[Your assignment] Take the entries below and retype them exactly.

Segment Start: Supplied records

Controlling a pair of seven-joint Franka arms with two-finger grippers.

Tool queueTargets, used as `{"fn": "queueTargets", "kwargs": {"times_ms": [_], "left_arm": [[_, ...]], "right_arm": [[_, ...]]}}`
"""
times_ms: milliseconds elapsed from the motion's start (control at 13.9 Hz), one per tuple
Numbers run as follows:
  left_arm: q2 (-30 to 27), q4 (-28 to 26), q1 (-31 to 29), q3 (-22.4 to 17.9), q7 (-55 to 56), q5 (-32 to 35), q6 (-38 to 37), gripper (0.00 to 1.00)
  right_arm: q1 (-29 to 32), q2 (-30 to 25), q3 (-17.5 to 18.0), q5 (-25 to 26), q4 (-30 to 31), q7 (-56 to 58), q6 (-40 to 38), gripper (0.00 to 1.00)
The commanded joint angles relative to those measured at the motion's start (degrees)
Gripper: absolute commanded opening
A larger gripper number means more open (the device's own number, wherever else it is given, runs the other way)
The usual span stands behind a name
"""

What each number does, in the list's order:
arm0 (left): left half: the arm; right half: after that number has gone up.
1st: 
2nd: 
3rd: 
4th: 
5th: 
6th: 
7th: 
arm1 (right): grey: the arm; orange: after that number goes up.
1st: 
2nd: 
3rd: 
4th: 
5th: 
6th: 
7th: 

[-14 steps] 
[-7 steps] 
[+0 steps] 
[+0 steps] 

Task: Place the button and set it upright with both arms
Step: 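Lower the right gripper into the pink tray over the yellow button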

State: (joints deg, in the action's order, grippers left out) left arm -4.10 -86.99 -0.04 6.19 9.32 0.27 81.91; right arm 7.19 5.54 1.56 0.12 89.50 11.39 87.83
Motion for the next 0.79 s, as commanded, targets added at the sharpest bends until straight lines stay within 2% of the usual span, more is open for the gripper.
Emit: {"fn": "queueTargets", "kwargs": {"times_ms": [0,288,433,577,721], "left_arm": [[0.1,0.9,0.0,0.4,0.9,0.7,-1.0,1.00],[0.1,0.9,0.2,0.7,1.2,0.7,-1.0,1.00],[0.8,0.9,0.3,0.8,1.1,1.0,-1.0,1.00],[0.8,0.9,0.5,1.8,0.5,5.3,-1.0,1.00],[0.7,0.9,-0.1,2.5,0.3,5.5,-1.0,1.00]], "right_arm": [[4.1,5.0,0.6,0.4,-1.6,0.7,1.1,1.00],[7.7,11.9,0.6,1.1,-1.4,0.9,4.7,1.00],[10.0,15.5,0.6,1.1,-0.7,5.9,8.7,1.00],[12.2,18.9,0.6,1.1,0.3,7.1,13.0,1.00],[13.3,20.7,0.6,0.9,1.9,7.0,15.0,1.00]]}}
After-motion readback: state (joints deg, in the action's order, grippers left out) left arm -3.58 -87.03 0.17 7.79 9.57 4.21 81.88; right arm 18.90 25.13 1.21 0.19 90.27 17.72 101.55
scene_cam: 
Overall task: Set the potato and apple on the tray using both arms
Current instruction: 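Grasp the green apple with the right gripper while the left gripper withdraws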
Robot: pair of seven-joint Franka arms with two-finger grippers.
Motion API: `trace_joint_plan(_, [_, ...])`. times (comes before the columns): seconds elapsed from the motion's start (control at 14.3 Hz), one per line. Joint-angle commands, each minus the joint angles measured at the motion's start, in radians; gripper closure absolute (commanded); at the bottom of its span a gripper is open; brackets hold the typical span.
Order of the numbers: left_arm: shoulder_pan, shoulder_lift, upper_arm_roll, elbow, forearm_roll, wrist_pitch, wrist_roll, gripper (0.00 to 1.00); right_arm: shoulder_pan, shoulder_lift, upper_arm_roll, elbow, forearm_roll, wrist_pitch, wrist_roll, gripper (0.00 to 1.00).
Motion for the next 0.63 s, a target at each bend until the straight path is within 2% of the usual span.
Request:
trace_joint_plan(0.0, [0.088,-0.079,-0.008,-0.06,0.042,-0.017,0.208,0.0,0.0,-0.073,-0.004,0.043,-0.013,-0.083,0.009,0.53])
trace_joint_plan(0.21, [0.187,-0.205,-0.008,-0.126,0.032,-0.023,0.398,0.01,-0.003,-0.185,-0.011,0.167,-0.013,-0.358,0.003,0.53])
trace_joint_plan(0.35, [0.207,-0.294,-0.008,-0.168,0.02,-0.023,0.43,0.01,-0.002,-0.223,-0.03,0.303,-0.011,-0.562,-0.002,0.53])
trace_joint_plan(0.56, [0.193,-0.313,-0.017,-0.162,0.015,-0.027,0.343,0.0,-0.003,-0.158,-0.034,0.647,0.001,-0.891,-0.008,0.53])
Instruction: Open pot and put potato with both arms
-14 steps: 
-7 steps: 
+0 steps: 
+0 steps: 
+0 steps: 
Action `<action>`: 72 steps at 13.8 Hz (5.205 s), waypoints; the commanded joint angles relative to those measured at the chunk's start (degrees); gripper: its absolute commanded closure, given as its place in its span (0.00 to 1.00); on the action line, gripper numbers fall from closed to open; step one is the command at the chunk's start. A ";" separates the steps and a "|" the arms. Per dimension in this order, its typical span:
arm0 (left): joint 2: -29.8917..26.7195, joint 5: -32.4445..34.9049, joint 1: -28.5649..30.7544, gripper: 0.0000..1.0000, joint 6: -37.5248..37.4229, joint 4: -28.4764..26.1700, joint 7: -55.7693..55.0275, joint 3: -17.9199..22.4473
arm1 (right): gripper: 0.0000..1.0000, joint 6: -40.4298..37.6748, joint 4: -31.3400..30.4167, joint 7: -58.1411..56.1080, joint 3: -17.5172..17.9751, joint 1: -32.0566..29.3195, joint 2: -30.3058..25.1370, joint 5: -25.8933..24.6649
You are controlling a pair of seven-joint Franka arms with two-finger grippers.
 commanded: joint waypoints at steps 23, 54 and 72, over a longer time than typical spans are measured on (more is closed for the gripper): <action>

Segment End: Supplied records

[Response to this task]
Controlling a pair of seven-joint Franka arms with two-finger grippers.

Tool queueTargets, used as `{"fn": "queueTargets", "kwargs": {"times_ms": [_], "left_arm": [[_, ...]], "right_arm": [[_, ...]]}}`
"""
times_ms: milliseconds elapsed from the motion's start (control at 13.9 Hz), one per tuple
Numbers run as follows:
  left_arm: q2 (-30 to 27), q4 (-28 to 26), q1 (-31 to 29), q3 (-22.4 to 17.9), q7 (-55 to 56), q5 (-32 to 35), q6 (-38 to 37), gripper (0.00 to 1.00)
  right_arm: q1 (-29 to 32), q2 (-30 to 25), q3 (-17.5 to 18.0), q5 (-25 to 26), q4 (-30 to 31), q7 (-56 to 58), q6 (-40 to 38), gripper (0.00 to 1.00)
The commanded joint angles relative to those measured at the motion's start (degrees)
Gripper: absolute commanded opening
A larger gripper number means more open (the device's own number, wherever else it is given, runs the other way)
The usual span stands behind a name
"""

What each number does, in the list's order:
arm0 (left): left half: the arm; right half: after that number has gone up.
1st: 
2nd: 
3rd: 
4th: 
5th: 
6th: 
7th: 
arm1 (right): grey: the arm; orange: after that number goes up.
1st: 
2nd: 
3rd: 
4th: 
5th: 
6th: 
7th: 

[-14 steps] 
[-7 steps] 
[+0 steps] 
[+0 steps] 

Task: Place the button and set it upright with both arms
Step: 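Lower the right gripper into the pink tray over the yellow button
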
State: (joints deg, in the action's order, grippers left out) left arm -4.10 -86.99 -0.04 6.19 9.32 0.27 81.91; right arm 7.19 5.54 1.56 0.12 89.50 11.39 87.83
Motion for the next 0.79 s, as commanded, targets added at the sharpest bends until straight lines stay within 2% of the usual span, more is open for the gripper.
Emit: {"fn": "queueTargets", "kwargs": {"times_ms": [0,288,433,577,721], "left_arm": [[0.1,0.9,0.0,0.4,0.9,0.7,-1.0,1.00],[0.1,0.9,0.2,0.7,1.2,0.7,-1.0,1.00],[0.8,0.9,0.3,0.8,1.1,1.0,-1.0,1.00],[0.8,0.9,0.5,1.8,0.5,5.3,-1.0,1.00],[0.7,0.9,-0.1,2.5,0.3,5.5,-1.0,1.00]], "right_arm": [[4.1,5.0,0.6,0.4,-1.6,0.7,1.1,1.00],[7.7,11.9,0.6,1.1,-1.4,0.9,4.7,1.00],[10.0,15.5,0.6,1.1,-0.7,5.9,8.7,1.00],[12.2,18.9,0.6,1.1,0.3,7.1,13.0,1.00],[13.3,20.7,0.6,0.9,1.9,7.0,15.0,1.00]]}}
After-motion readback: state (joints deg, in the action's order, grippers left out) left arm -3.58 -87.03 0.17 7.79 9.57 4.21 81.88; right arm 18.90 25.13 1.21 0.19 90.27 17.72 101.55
scene_cam: 
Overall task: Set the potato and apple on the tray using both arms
Current instruction: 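Grasp the green apple with the right gripper while the left gripper withdraws
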Robot: pair of seven-joint Franka arms with two-finger grippers.
Motion API: `trace_joint_plan(_, [_, ...])`. times (comes before the columns): seconds elapsed from the motion's start (control at 14.3 Hz), one per line. Joint-angle commands, each minus the joint angles measured at the motion's start, in radians; gripper closure absolute (commanded); at the bottom of its span a gripper is open; brackets hold the typical span.
Order of the numbers: left_arm: shoulder_pan, shoulder_lift, upper_arm_roll, elbow, forearm_roll, wrist_pitch, wrist_roll, gripper (0.00 to 1.00); right_arm: shoulder_pan, shoulder_lift, upper_arm_roll, elbow, forearm_roll, wrist_pitch, wrist_roll, gripper (0.00 to 1.00).
Motion for the next 0.63 s, a target at each bend until the straight path is within 2% of the usual span.
Request:
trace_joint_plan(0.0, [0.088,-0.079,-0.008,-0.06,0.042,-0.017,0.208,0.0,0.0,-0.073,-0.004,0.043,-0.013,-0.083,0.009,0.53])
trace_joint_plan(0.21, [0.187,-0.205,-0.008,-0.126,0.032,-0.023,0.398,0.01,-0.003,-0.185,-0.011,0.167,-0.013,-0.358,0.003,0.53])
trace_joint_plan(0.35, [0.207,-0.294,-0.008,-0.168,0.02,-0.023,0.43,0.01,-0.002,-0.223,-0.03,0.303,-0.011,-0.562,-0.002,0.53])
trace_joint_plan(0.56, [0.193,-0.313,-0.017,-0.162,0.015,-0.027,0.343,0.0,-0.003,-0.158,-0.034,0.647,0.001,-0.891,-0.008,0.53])
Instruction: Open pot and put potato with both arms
-14 steps: 
-7 steps: 
+0 steps: 
+0 steps: 
+0 steps: 
Action `<action>`: 72 steps at 13.8 Hz (5.205 s), waypoints; the commanded joint angles relative to those measured at the chunk's start (degrees); gripper: its absolute commanded closure, given as its place in its span (0.00 to 1.00); on the action line, gripper numbers fall from closed to open; step one is the command at the chunk's start. A ";" separates the steps and a "|" the arms. Per dimension in this order, its typical span:
arm0 (left): joint 2: -29.8917..26.7195, joint 5: -32.4445..34.9049, joint 1: -28.5649..30.7544, gripper: 0.0000..1.0000, joint 6: -37.5248..37.4229, joint 4: -28.4764..26.1700, joint 7: -55.7693..55.0275, joint 3: -17.9199..22.4473
arm1 (right): gripper: 0.0000..1.0000, joint 6: -40.4298..37.6748, joint 4: -31.3400..30.4167, joint 7: -58.1411..56.1080, joint 3: -17.5172..17.9751, joint 1: -32.0566..29.3195, joint 2: -30.3058..25.1370, joint 5: -25.8933..24.6649
You are controlling a pair of seven-joint Franka arms with two-finger grippers.
 commanded: joint waypoints at steps 23, 54 and 72, over a longer time than typical spans are measured on (more is closed for the gripper): <action>

This answer leaves nothing further to address.